The Institute of Electrical and Electronics Engineers (IEEE) Security in Storage Working Group (SISWG), oversees a family of standards for protection of stored data and for the corresponding cryptographic key management. SISWG is part of the IEEE Cybersecurity and Privacy Standards Committee (CPSC).

== Block Encryption Standards ==
SISWG oversees work on the following block encryption standards:

IEEE Std 1619-2025 (Standard for Cryptographic Protection of Data on Block-Oriented Storage Devices) uses the XTS-Advanced Encryption Standard (XEX-based Tweakable Cipher Mode with ciphertext stealing). Examples of its use include self-encrypting storage devices, such as hard disk drives (HDDs) and solid-state drives (SSDs). The XTS-AES algorithm can also be implemented by software-based encryption, with the resulting encrypted user data stored on a drive that does not necessarily perform encryption internally.

The most recent (2025) version of 1619 established requirements for the maximum amount of data to be encrypted using a single symmetric data-encryption key. Earlier versions had pointed out that as larger amounts of data were encrypted with the same key (i.e., the key scope), the higher the chances that an adversary could perform a successful brute-force decryption attack given only the ciphertext (encrypted data). By the early 2020s, SSDs and HDDs had reached such high capacities that such attacks would soon become practical. The impact on self-encrypting drives was that multiple active keys needed to be managed by the drive. There was a similar impact on software-based encryption of large data sets.

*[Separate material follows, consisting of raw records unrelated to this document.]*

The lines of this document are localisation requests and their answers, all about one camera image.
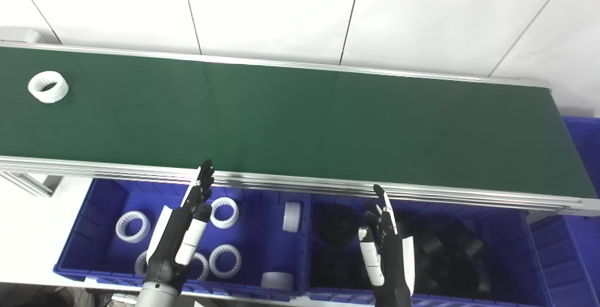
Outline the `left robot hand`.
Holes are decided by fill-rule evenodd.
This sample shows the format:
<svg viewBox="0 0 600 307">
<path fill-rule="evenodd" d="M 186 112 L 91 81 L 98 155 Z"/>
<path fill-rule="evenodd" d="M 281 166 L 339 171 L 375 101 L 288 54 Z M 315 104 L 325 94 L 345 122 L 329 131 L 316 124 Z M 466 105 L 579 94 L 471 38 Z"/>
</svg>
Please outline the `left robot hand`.
<svg viewBox="0 0 600 307">
<path fill-rule="evenodd" d="M 158 245 L 150 256 L 142 292 L 157 291 L 176 298 L 188 279 L 191 262 L 212 215 L 207 203 L 214 183 L 211 159 L 198 168 L 182 205 L 172 211 Z"/>
</svg>

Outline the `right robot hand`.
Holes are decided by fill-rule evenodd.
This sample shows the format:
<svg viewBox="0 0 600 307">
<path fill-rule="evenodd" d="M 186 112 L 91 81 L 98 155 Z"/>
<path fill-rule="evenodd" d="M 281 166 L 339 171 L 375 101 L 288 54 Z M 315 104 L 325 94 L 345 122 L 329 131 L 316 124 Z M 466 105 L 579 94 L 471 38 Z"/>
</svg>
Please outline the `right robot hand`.
<svg viewBox="0 0 600 307">
<path fill-rule="evenodd" d="M 358 228 L 360 251 L 377 307 L 411 307 L 415 279 L 413 237 L 398 221 L 390 198 L 378 184 L 380 204 L 366 202 L 367 225 Z"/>
</svg>

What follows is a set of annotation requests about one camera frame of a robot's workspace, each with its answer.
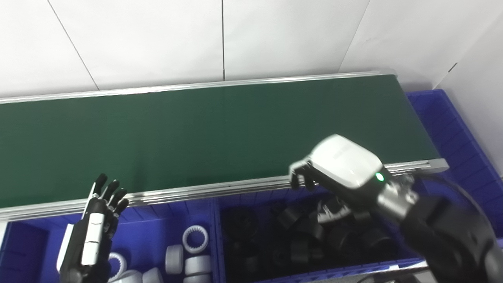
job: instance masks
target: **robot finger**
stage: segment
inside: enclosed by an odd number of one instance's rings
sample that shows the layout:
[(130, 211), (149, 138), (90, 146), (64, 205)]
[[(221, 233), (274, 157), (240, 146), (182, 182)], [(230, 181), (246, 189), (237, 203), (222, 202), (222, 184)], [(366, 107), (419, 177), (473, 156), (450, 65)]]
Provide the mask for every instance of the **robot finger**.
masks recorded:
[(306, 186), (306, 189), (310, 192), (314, 191), (314, 181), (311, 179), (311, 177), (304, 175), (304, 185)]
[(112, 239), (117, 231), (117, 226), (119, 225), (119, 219), (112, 217), (111, 224), (108, 229), (105, 231), (108, 238)]
[(119, 201), (127, 194), (127, 190), (122, 188), (120, 189), (118, 192), (116, 192), (114, 194), (114, 196), (112, 197), (112, 199), (110, 200), (110, 203), (108, 204), (108, 206), (111, 207), (112, 210), (115, 209), (115, 207), (117, 206), (117, 204), (119, 203)]
[(290, 174), (289, 174), (289, 181), (290, 185), (292, 186), (292, 189), (297, 190), (300, 187), (300, 181), (299, 181), (299, 176), (303, 176), (305, 179), (305, 168), (308, 166), (308, 164), (304, 161), (297, 161), (290, 165)]
[(93, 194), (101, 195), (101, 189), (107, 181), (107, 175), (101, 173), (93, 184)]
[(119, 217), (119, 215), (126, 209), (126, 207), (129, 205), (129, 200), (127, 198), (121, 200), (121, 202), (117, 205), (117, 207), (114, 210), (114, 214), (116, 214), (116, 217)]
[(119, 181), (117, 180), (114, 180), (112, 183), (108, 184), (107, 188), (105, 189), (105, 192), (102, 195), (102, 199), (108, 202), (110, 200), (110, 197), (112, 197), (112, 194), (118, 187), (119, 187)]

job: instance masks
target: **blue plastic bin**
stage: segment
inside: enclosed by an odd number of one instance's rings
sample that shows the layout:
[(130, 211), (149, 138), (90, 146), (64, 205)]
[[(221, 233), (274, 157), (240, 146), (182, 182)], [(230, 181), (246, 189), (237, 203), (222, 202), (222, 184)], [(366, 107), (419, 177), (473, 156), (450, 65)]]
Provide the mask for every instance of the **blue plastic bin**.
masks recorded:
[[(497, 237), (503, 237), (503, 182), (480, 149), (477, 141), (466, 127), (456, 109), (443, 90), (431, 90), (407, 93), (411, 105), (429, 133), (440, 155), (447, 160), (450, 169), (443, 172), (446, 178), (460, 184), (484, 209)], [(415, 190), (423, 194), (439, 194), (459, 204), (469, 205), (467, 201), (452, 189), (431, 181), (419, 181)], [(220, 197), (217, 200), (219, 210), (227, 207), (245, 205), (253, 207), (263, 222), (272, 221), (268, 203), (282, 200), (295, 201), (308, 196), (306, 190), (290, 189), (272, 192), (247, 193)], [(217, 214), (217, 225), (220, 216)], [(389, 225), (389, 229), (401, 246), (398, 259), (365, 265), (324, 269), (316, 272), (292, 274), (286, 277), (272, 278), (261, 282), (299, 283), (342, 277), (375, 270), (388, 269), (391, 265), (409, 266), (421, 261), (403, 243), (398, 227)], [(220, 283), (226, 282), (223, 245), (225, 242), (221, 228), (217, 228), (218, 254), (220, 264)]]
[[(129, 207), (122, 213), (112, 251), (124, 255), (128, 269), (140, 272), (158, 267), (165, 282), (182, 282), (184, 273), (167, 275), (164, 271), (166, 247), (181, 244), (191, 225), (201, 225), (210, 237), (201, 254), (216, 251), (214, 200), (190, 200), (148, 206)], [(0, 252), (0, 282), (59, 282), (56, 258), (66, 225), (80, 215), (13, 222), (8, 225)], [(185, 251), (185, 258), (193, 256)], [(217, 257), (212, 257), (213, 281), (218, 282)]]

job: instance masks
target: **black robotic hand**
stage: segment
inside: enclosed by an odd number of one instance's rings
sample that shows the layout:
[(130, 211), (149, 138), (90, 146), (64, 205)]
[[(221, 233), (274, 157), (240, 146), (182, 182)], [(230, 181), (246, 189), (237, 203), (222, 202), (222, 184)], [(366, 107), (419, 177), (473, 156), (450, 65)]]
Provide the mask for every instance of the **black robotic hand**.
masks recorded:
[(101, 174), (91, 187), (82, 219), (69, 224), (61, 243), (57, 267), (61, 283), (106, 283), (110, 276), (108, 256), (120, 213), (129, 201), (125, 189), (115, 190), (114, 180), (102, 192), (107, 176)]
[(414, 178), (392, 176), (375, 154), (339, 135), (324, 139), (289, 171), (292, 188), (300, 186), (301, 175), (307, 189), (314, 189), (316, 182), (353, 211), (375, 211), (395, 221), (405, 243), (425, 258), (439, 283), (503, 282), (503, 252), (493, 228), (459, 185), (436, 175), (415, 174), (454, 189), (475, 209), (443, 196), (419, 197), (411, 190)]

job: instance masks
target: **black plastic part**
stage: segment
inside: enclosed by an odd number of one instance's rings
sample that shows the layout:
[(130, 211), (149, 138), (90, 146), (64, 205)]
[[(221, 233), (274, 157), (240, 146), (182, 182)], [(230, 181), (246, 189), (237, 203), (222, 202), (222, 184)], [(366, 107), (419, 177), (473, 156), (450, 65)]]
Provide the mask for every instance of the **black plastic part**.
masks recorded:
[(255, 275), (260, 267), (260, 249), (252, 242), (234, 242), (227, 247), (226, 263), (232, 277), (248, 278)]
[(355, 263), (363, 258), (363, 243), (358, 233), (345, 225), (334, 227), (327, 235), (326, 243), (338, 260)]
[(398, 245), (379, 228), (371, 228), (360, 236), (367, 249), (367, 258), (371, 261), (396, 259)]
[(311, 262), (320, 262), (325, 259), (325, 253), (318, 244), (311, 244), (309, 247), (309, 260)]
[(255, 212), (247, 206), (231, 207), (222, 211), (222, 228), (233, 241), (248, 241), (259, 229)]
[(325, 239), (325, 230), (323, 227), (318, 222), (313, 222), (309, 218), (301, 219), (295, 227), (295, 232), (310, 236), (319, 243), (322, 243)]
[(271, 263), (275, 268), (285, 269), (290, 266), (290, 249), (285, 245), (276, 245), (272, 248)]
[(290, 260), (293, 265), (309, 264), (309, 238), (294, 237), (290, 242)]
[(301, 206), (286, 206), (282, 203), (275, 204), (271, 208), (271, 213), (285, 230), (291, 229), (305, 215), (305, 211)]
[(323, 202), (323, 205), (325, 205), (326, 208), (328, 208), (328, 210), (330, 210), (332, 213), (336, 213), (344, 207), (344, 204), (342, 204), (339, 198), (337, 198), (336, 196), (332, 197), (328, 201)]

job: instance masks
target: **green indicator light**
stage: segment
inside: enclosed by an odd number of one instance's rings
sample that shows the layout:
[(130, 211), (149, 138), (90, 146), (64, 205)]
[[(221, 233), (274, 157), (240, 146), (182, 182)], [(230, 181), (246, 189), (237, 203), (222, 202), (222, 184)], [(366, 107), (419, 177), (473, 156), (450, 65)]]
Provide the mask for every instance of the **green indicator light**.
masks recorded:
[(377, 180), (384, 181), (384, 176), (381, 173), (376, 173)]

(The original version of 1619 (2007) standardized key backup in the XML format, but that was removed in the 2013 version.)

IEEE Std 1619.1-2018 (Standard for Authenticated Encryption with Length Expansion for Storage Devices) defines the following algorithms:
- Counter mode with CBC-MAC (CCM)
- Galois/Counter Mode (GCM)
- Cipher Block Chaining (CBC) with HMAC
- XTS-HMAC

IEEE Std 1619.2-2025 (Standard for Wide-Block Encryption for Shared Storage Media) defines one algorithm:
- Encrypt Mix Encrypt V2 (EME2-AES)

(The XCB-AES mode had been defined in earlier versions of 1619.2, but XCB (Extended Code Book) was reported broken and was removed from the 2025 version of 1619.2.)

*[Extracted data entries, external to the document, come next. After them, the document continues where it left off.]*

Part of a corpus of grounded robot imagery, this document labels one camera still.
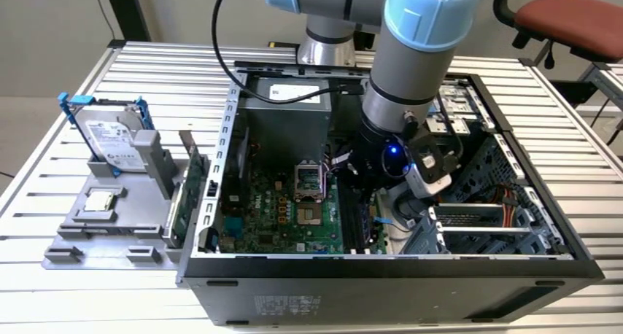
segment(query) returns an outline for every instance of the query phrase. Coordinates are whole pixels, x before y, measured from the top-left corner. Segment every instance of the floor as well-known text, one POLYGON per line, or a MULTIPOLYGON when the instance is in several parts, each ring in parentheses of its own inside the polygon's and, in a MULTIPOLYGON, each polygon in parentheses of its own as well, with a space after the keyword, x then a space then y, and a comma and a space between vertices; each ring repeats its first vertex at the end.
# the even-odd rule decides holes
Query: floor
MULTIPOLYGON (((0 171, 17 173, 58 113, 53 97, 0 96, 0 171)), ((0 193, 9 183, 0 175, 0 193)))

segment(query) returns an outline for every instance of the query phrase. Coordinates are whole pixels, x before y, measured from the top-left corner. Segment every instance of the cpu chip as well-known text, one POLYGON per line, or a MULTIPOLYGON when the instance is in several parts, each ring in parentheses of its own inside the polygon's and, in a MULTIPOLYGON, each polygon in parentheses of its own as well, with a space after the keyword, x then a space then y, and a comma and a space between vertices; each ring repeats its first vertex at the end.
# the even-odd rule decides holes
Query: cpu chip
POLYGON ((322 224, 320 204, 298 203, 296 205, 296 221, 298 225, 320 226, 322 224))

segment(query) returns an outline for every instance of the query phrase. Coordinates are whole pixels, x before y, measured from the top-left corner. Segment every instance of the chair backrest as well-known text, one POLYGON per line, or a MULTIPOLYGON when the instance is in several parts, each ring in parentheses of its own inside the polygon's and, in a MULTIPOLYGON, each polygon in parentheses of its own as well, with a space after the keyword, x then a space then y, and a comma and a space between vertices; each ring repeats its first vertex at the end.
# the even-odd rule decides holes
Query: chair backrest
POLYGON ((502 24, 514 26, 514 12, 508 8, 508 0, 493 0, 493 14, 502 24))

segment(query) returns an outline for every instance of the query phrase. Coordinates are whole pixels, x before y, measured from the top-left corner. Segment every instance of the blue clip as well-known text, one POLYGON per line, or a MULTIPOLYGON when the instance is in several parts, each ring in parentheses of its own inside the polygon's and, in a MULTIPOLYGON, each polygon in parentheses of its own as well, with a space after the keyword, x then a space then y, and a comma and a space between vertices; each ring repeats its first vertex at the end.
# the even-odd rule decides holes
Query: blue clip
POLYGON ((55 97, 55 99, 58 100, 59 109, 62 110, 62 113, 65 113, 69 124, 75 125, 75 118, 73 117, 73 113, 70 112, 70 109, 69 109, 69 104, 66 103, 67 98, 69 98, 69 93, 66 92, 58 93, 58 96, 55 97))
POLYGON ((83 142, 86 144, 86 147, 87 147, 87 150, 90 150, 90 155, 93 157, 93 160, 94 161, 98 161, 97 159, 97 154, 95 154, 95 151, 91 149, 90 147, 90 144, 87 143, 87 139, 86 139, 86 136, 83 135, 83 132, 79 128, 79 126, 77 126, 77 122, 75 122, 75 117, 73 116, 73 113, 70 112, 70 109, 69 109, 69 102, 66 102, 66 99, 69 98, 69 93, 66 92, 61 92, 58 94, 58 96, 55 97, 55 99, 58 100, 58 106, 59 106, 59 109, 62 110, 62 113, 65 113, 65 116, 66 116, 66 121, 69 121, 69 124, 75 126, 75 130, 77 132, 79 133, 79 136, 81 138, 83 139, 83 142))
POLYGON ((145 127, 146 130, 154 130, 153 123, 151 123, 151 116, 149 115, 149 108, 141 96, 138 96, 138 98, 135 99, 134 104, 139 110, 142 126, 145 127))
POLYGON ((382 223, 385 225, 390 225, 393 223, 393 221, 390 221, 390 219, 388 219, 385 217, 374 217, 373 222, 378 222, 378 223, 382 223))
POLYGON ((94 101, 95 98, 93 96, 73 95, 69 104, 71 106, 90 106, 94 101))

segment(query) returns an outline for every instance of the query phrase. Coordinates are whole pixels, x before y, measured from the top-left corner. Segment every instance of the red chair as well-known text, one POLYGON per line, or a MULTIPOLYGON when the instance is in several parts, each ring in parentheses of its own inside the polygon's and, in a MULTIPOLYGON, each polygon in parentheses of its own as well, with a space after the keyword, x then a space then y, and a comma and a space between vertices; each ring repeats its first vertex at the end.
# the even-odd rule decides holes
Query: red chair
POLYGON ((516 12, 508 0, 493 0, 497 20, 517 30, 514 48, 529 39, 546 40, 534 59, 546 55, 545 68, 553 68, 552 44, 570 48, 570 54, 590 62, 616 63, 623 59, 623 7, 597 0, 533 0, 516 12))

===Narrow-block vs. wide-block encryption===
An encryption algorithm used for data storage has to support independent encryption and decryption of portions of data. So-called narrow-block algorithms operate on relatively small portions of data, while the wide-block algorithms encrypt or decrypt a whole sector. Narrow-block algorithms have the advantage of more efficient hardware implementation. On the other hand, smaller block size provides finer granularity for data modification attacks. There is no standardized "acceptable granularity"; however, for example, the possibility of data modification with the granularity of one bit (bit-flipping attack) is generally considered unacceptable.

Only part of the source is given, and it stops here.